By Graham Stacey - Venmyn

The Johannesburg Branch of the SAIMM recently hosted a great presentation by Ken Lomberg of Coffey Mining on the subject of platinum Juniors active in the Bushveld Complex. One key message from Ken’s presentation was the number of organisations currently exploring in the Bushveld and consequently the number of projects at the advanced exploration and inferred mineral resource estimation stage of development. While the platiniferous reefs of the Bushveld are well understood, exploration and development costs are substantial and Juniors are largely equity financed through one or other securities exchanges. Issues of company valuation at the inferred resource level are therefore critical to understanding the value of an investment in a Junior exploration company.
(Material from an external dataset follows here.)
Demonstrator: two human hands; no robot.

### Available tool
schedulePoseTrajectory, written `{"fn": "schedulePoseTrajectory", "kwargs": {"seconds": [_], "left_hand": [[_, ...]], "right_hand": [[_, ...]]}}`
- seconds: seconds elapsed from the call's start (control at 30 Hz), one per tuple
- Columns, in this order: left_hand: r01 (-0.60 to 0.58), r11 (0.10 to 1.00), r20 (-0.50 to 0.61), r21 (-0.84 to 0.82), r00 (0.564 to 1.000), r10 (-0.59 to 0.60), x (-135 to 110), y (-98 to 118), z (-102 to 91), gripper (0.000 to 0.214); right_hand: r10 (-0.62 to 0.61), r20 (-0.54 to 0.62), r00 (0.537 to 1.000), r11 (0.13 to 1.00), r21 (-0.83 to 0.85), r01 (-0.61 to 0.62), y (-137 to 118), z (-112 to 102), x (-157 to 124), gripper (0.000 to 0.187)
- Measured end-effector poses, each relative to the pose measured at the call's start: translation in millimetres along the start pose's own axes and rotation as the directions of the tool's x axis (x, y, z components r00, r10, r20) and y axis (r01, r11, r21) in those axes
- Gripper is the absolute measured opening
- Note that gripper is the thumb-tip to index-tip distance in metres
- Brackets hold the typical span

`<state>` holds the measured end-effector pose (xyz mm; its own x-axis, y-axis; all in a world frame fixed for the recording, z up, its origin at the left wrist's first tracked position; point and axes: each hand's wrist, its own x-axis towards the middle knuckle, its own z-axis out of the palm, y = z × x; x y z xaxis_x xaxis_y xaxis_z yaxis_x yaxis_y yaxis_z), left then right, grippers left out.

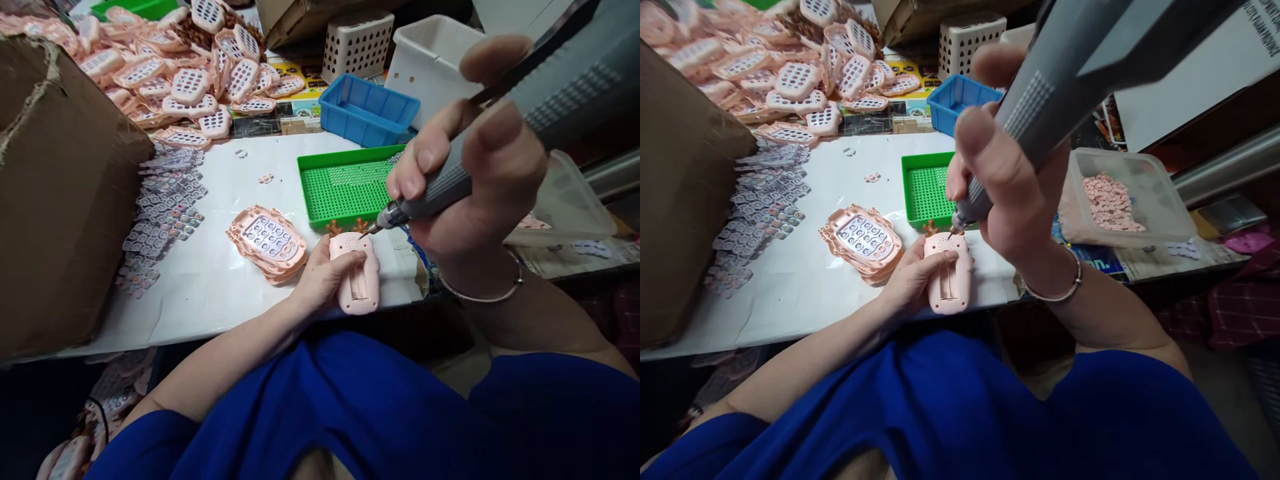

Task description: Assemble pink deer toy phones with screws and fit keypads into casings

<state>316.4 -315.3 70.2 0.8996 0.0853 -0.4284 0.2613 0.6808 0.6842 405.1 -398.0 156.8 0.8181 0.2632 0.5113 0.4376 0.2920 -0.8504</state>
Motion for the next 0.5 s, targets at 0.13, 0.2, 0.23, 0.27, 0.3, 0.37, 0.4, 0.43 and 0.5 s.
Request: {"fn": "schedulePoseTrajectory", "kwargs": {"seconds": [0.13,0.2,0.23,0.27,0.3,0.37,0.4,0.43,0.5], "left_hand": [[-0.041,0.999,0.019,-0.009,0.999,0.041,0,-2,0.9,0.046],[-0.049,0.999,0.024,-0.006,0.998,0.049,0,-2,1.1,0.045],[-0.049,0.999,0.025,-0.003,0.998,0.049,0,-2,1.1,0.044],[-0.047,0.999,0.025,0.001,0.999,0.046,0,-2,1.0,0.043],[-0.042,0.999,0.025,0.006,0.999,0.042,-1,-2,0.9,0.043],[-0.034,0.999,0.025,0.018,0.999,0.034,-1,-1,0.5,0.042],[-0.03,0.999,0.024,0.022,0.999,0.029,-1,-2,0.4,0.042],[-0.028,0.999,0.022,0.026,0.999,0.027,-1,-2,0.2,0.042],[-0.025,0.999,0.017,0.026,1.0,0.025,0,-3,-0.2,0.041]], "right_hand": [[-0.098,0.045,0.994,0.968,0.236,0.085,2,15,-13,0.031],[-0.083,0.086,0.993,0.977,0.204,0.064,6,17,-14,0.031],[-0.07,0.1,0.992,0.982,0.18,0.052,9,16,-15,0.031],[-0.056,0.111,0.992,0.987,0.159,0.037,11,16,-15,0.031],[-0.041,0.124,0.991,0.989,0.146,0.023,13,15,-16,0.032],[-0.023,0.142,0.99,0.986,0.166,0.0,17,14,-18,0.032],[-0.014,0.155,0.988,0.983,0.184,-0.015,20,14,-19,0.032],[-0.01,0.166,0.986,0.979,0.202,-0.024,22,15,-20,0.031],[-0.029,0.17,0.985,0.976,0.22,-0.01,28,16,-23,0.029]]}}
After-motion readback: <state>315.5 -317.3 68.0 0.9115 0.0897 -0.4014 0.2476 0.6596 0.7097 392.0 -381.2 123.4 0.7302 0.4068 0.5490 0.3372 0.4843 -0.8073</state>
In the South African context, item 23 of the SAMREC Code states that ‘Inferred Mineral Resources may only be included in mine design, mine planning, and/or economic studies provided that a mine plan existsand a statement of Mineral Reserves, which states that Inferred Mineral Resources have been used’. The valuation implication is that a discounted cash flow valuation method may not be used to derive the value of a project for which only Inferred Mineral Resources have been classified. Comparative methods provide a good yardstick with which to compare the value of a project with recent transactions and other listed companies, but a discounted cash flow (DCF) valuation result may not be published under item 23.

The Special committee of the Canadian Institute of Mining, Metallurgy and Petroleum on Valuation of Mineral Properties (CIMVAL) Standards and Guidelines makes provision for the valuation of Inferred Mineral Resources by carrying out a Preliminary Assessment. In short, a Qualified Person (QP) may conduct a preliminary economic assessment on Inferred Mineral Resources provided it is stated that those resources are considered too speculative geologically to have economic considerations applied to them that would enable them to be categorized as Mineral Reserves. So a conceptual mine plan may be developed and various assumptions and contingencies applied in recognition of the low level of confidence associated with the resource and a DCF valuation carried out. It would clearly be irresponsible of the QP to publish the DCF result in isolation as it would probably be misleading. However, when contextualised against comparable transactions and similar listed companies, the DCF valuation can be explained and the investment community reading the report has a good basis from which to assess the relative merits of a project (timing of production, depth of shafts, costs of production, capital costs, process technology, etc.)

All Junior exploration companies will run their own financial/valuation models to better understand the drivers behind future commercial development of their projects. As an independent project valuator, I would suggest that DCF valuations of Inferred Mineral Resources would provide the investment community with an additional measurement tool, provided that the appropriate criteria used in the valuation are clearly stated.